● WORK ORDER
Transcribe all records exactly.

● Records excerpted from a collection
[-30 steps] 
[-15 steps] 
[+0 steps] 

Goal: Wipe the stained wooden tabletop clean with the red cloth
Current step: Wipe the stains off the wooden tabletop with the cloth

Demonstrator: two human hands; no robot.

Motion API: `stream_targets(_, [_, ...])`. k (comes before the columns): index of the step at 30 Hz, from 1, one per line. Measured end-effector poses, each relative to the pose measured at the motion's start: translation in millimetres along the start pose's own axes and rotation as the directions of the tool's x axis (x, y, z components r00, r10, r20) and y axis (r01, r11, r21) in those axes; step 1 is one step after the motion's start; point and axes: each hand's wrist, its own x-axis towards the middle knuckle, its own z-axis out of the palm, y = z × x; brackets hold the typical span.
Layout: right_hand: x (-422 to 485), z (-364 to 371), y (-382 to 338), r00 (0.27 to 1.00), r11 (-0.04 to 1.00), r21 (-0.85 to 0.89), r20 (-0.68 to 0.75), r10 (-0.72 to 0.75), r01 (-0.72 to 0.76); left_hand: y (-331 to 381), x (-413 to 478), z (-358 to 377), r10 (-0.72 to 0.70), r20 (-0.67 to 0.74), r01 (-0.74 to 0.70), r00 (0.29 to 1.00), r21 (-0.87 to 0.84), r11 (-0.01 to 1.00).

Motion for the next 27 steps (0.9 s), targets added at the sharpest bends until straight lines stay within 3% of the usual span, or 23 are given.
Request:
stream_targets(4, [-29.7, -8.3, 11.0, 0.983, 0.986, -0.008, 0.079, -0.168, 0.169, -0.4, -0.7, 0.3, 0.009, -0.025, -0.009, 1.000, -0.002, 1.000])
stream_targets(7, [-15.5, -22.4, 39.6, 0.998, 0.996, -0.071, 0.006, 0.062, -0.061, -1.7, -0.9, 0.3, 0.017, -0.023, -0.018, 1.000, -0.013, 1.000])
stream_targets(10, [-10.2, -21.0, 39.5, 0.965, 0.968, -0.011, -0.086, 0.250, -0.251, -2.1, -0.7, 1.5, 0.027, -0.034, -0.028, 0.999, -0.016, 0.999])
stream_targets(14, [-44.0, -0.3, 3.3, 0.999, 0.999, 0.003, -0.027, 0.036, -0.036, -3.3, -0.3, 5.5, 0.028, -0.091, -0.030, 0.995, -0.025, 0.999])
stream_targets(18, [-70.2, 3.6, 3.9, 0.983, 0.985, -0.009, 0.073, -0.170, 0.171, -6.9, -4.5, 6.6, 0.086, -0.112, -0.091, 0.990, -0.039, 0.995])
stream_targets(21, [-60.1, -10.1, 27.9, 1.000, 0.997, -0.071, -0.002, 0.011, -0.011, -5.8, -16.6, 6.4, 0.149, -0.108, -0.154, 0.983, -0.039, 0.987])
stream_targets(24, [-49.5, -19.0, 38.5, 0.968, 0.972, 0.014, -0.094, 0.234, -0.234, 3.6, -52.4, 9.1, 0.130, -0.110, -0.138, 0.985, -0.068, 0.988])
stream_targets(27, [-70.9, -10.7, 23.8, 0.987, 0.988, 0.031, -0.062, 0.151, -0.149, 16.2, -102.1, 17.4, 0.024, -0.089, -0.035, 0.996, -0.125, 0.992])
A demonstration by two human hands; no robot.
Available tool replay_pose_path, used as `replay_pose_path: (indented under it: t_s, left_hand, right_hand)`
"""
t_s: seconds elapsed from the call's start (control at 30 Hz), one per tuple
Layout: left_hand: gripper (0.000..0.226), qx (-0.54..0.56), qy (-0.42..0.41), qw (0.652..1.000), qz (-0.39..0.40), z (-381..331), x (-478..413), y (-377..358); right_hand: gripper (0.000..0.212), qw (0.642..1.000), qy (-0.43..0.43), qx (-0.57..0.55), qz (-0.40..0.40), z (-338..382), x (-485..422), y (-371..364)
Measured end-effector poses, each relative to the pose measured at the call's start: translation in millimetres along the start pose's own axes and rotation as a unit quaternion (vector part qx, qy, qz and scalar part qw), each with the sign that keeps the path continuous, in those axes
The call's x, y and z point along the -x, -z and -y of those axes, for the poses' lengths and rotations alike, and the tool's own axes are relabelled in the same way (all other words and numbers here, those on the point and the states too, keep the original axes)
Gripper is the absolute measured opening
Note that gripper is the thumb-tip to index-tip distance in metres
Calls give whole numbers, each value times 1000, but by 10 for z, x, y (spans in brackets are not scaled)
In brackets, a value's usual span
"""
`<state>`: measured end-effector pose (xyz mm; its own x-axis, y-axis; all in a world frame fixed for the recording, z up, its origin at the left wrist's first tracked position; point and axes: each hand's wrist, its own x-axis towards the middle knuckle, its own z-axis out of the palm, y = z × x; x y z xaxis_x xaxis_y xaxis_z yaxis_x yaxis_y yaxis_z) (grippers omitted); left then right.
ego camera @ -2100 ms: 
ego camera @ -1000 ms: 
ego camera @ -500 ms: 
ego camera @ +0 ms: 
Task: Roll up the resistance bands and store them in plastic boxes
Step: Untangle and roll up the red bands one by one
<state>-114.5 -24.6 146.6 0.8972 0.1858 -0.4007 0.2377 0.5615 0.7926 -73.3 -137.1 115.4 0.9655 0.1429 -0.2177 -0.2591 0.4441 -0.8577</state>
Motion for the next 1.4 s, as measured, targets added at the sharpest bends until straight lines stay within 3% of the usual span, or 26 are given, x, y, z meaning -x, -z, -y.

● WRITTEN SOLUTION
[-30 steps] 
[-15 steps] 
[+0 steps] 

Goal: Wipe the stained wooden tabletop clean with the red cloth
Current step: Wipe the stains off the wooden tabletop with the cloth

Demonstrator: two human hands; no robot.

Motion API: `stream_targets(_, [_, ...])`. k (comes before the columns): index of the step at 30 Hz, from 1, one per line. Measured end-effector poses, each relative to the pose measured at the motion's start: translation in millimetres along the start pose's own axes and rotation as the directions of the tool's x axis (x, y, z components r00, r10, r20) and y axis (r01, r11, r21) in those axes; step 1 is one step after the motion's start; point and axes: each hand's wrist, its own x-axis towards the middle knuckle, its own z-axis out of the palm, y = z × x; brackets hold the typical span.
Layout: right_hand: x (-422 to 485), z (-364 to 371), y (-382 to 338), r00 (0.27 to 1.00), r11 (-0.04 to 1.00), r21 (-0.85 to 0.89), r20 (-0.68 to 0.75), r10 (-0.72 to 0.75), r01 (-0.72 to 0.76); left_hand: y (-331 to 381), x (-413 to 478), z (-358 to 377), r10 (-0.72 to 0.70), r20 (-0.67 to 0.74), r01 (-0.74 to 0.70), r00 (0.29 to 1.00), r21 (-0.87 to 0.84), r11 (-0.01 to 1.00).

Motion for the next 27 steps (0.9 s), targets added at the sharpest bends until straight lines stay within 3% of the usual span, or 23 are given.
Request:
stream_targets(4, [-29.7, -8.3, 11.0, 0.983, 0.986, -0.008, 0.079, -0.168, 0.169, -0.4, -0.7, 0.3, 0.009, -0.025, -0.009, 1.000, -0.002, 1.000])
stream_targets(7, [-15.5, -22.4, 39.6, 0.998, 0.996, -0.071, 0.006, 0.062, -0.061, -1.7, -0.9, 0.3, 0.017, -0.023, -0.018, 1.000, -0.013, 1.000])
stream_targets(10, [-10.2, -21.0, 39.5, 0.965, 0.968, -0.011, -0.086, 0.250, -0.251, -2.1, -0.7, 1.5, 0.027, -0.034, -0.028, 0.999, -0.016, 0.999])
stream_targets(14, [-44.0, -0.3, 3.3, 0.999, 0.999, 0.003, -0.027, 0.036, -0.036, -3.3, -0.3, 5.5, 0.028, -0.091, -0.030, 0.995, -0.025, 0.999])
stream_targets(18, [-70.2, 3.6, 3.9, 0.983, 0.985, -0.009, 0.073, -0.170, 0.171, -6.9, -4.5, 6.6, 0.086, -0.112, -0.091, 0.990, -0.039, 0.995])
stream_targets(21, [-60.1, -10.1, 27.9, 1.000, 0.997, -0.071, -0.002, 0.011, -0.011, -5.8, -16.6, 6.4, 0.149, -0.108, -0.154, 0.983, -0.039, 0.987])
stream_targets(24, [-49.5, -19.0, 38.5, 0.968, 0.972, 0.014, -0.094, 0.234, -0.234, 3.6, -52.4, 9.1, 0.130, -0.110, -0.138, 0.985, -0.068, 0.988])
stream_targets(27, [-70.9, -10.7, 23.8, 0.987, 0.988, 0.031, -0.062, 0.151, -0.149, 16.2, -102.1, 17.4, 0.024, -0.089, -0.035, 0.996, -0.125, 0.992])
A demonstration by two human hands; no robot.
Available tool replay_pose_path, used as `replay_pose_path: (indented under it: t_s, left_hand, right_hand)`
"""
t_s: seconds elapsed from the call's start (control at 30 Hz), one per tuple
Layout: left_hand: gripper (0.000..0.226), qx (-0.54..0.56), qy (-0.42..0.41), qw (0.652..1.000), qz (-0.39..0.40), z (-381..331), x (-478..413), y (-377..358); right_hand: gripper (0.000..0.212), qw (0.642..1.000), qy (-0.43..0.43), qx (-0.57..0.55), qz (-0.40..0.40), z (-338..382), x (-485..422), y (-371..364)
Measured end-effector poses, each relative to the pose measured at the call's start: translation in millimetres along the start pose's own axes and rotation as a unit quaternion (vector part qx, qy, qz and scalar part qw), each with the sign that keeps the path continuous, in those axes
The call's x, y and z point along the -x, -z and -y of those axes, for the poses' lengths and rotations alike, and the tool's own axes are relabelled in the same way (all other words and numbers here, those on the point and the states too, keep the original axes)
Gripper is the absolute measured opening
Note that gripper is the thumb-tip to index-tip distance in metres
Calls give whole numbers, each value times 1000, but by 10 for z, x, y (spans in brackets are not scaled)
In brackets, a value's usual span
"""
`<state>`: measured end-effector pose (xyz mm; its own x-axis, y-axis; all in a world frame fixed for the recording, z up, its origin at the left wrist's first tracked position; point and axes: each hand's wrist, its own x-axis towards the middle knuckle, its own z-axis out of the palm, y = z × x; x y z xaxis_x xaxis_y xaxis_z yaxis_x yaxis_y yaxis_z) (grippers omitted); left then right.
ego camera @ -2100 ms: 
ego camera @ -1000 ms: 
ego camera @ -500 ms: 
ego camera @ +0 ms: 
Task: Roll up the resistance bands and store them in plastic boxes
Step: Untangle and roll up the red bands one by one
<state>-114.5 -24.6 146.6 0.8972 0.1858 -0.4007 0.2377 0.5615 0.7926 -73.3 -137.1 115.4 0.9655 0.1429 -0.2177 -0.2591 0.4441 -0.8577</state>
Motion for the next 1.4 s, as measured, targets added at the sharpest bends until straight lines stay within 3% of the usual span, or 26 are given, x, y, z meaning -x, -z, -y.

There's nothing more to this exercise.